If one believes the opinion polls that were touted as a sensation by the news magazine Der Spiegel in the summer of 1995, then we are facing a paradoxical situation*: although the majority of East Germans consistently emphasize that their economic situation has improved since unification, they express increasing disappointment with the course of the unification process, and no fewer than three-quarters of them see themselves as “second-class citizens” in Germany. To be sure, only 15% of East Germans still want the GDR back, fewer than ever before. Still, 75% of these new FRG citizens recently asserted that they were proud of their lives in the GDR. Five years after German unification, considerable majorities among East Germans even believe that conditions in seven out of nine important areas of societal life were better in the GDR than in the united Germany. With this, a dramatic turnaround in East German public opinion about conditions in the West had occurred, for in 1990 the Federal Republic had appeared superior to East Germans in no fewer than seven out of nine areas of comparison!

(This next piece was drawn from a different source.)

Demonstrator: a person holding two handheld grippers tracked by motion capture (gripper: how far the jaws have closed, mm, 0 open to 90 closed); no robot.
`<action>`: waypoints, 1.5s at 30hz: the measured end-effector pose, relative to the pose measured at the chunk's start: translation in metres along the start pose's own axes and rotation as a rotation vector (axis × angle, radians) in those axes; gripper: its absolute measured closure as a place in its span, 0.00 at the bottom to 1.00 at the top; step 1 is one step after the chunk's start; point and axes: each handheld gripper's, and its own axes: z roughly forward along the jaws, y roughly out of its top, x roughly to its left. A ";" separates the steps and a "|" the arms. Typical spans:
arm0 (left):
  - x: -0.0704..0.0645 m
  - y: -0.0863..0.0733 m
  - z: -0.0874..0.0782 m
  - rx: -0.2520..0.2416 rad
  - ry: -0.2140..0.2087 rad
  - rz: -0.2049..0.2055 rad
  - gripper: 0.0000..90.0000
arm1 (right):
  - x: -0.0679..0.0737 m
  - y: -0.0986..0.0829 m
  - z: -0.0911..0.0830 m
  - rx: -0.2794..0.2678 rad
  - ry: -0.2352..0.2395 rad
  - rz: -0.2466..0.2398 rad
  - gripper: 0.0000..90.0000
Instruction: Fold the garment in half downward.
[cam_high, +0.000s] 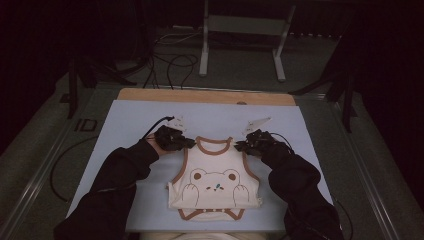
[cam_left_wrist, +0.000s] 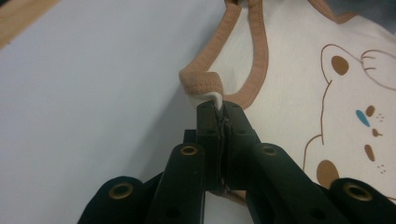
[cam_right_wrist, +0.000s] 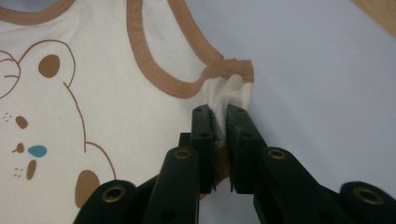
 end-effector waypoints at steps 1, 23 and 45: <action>0.000 0.001 -0.002 -0.002 0.004 0.002 0.98 | -0.001 0.002 -0.001 -0.003 -0.001 -0.003 0.92; 0.011 0.031 -0.032 -0.061 0.060 0.039 0.98 | -0.024 0.044 -0.018 -0.060 -0.075 -0.024 0.92; 0.029 0.068 -0.071 -0.137 0.165 0.056 0.97 | -0.045 0.087 -0.043 -0.115 -0.176 -0.048 0.92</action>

Mind you, the rebirth of a feeling of community (a sense of “us”) among East Germans as a reaction to the circumstances accompanying the unification process has already been under way for a while. Instead of growing togetherness, a picture that was almost the inverse of the one seen in 1990 had already presented itself in the summer of 1992: at that time, 51% of East Germans were inclined to see themselves once again as “citizens of the (former) GDR” rather than as simply “Germans” (40%). In comparison, in 1990, under the banner of unification, 66% of the citizens of what was still the GDR already saw themselves as “Germans,” and only 28% still regarded themselves as “GDR citizens.”**

East Germans’ identification with the GDR, which might be unprecedented in this form, cannot be dismissed as the outgrowth of a leftover ideological narrow-mindedness, precisely because it has already been overcome once. Assessments of personal economic situations have not changed substantially since 1992. Rather, one can note clearly that the majority of East Germans feel less and less at home in the Federal Republic in a political sense. Did the people share more with their state than the state shared with them?

Opinion pollsters interpret the present findings to mean that “East Germans are in phase three of their development, a phase in which they are moving ever closer to the West in material terms, yet ever farther away mentally.” After a phase of glorifying the West and a phase of resigned disenchantment that lasted until 1994, a new East-identity is taking hold. “Where once there was only shamefaced explanation, East Germans are now standing by their past, but above all by the will to determine their own future.”***



* Der Spiegel, No. 27, July 3, 1995, “Stolz aufs eigene Leben” [“Proud of One’s Own Life”]. The results stemmed from a study of trends commissioned by the magazine and carried out by the public opinion research institute Emnid.
** Elisabeth Noelle-Neumann, “Aufarbeitung der Vergangenheit im Schatten der Stasi” [“Reappraising the Past in the Shadow of the Stasi,” Frankfurter Allgemeine Zeitung, No. 181, August 6, 1992, p. 8.
*** Klaus Peter Schöppner, managing director of the Bielefeld-based public opinion research institute Emnid, quoted in the Berliner Zeitung from August 1, 1995, p. 4.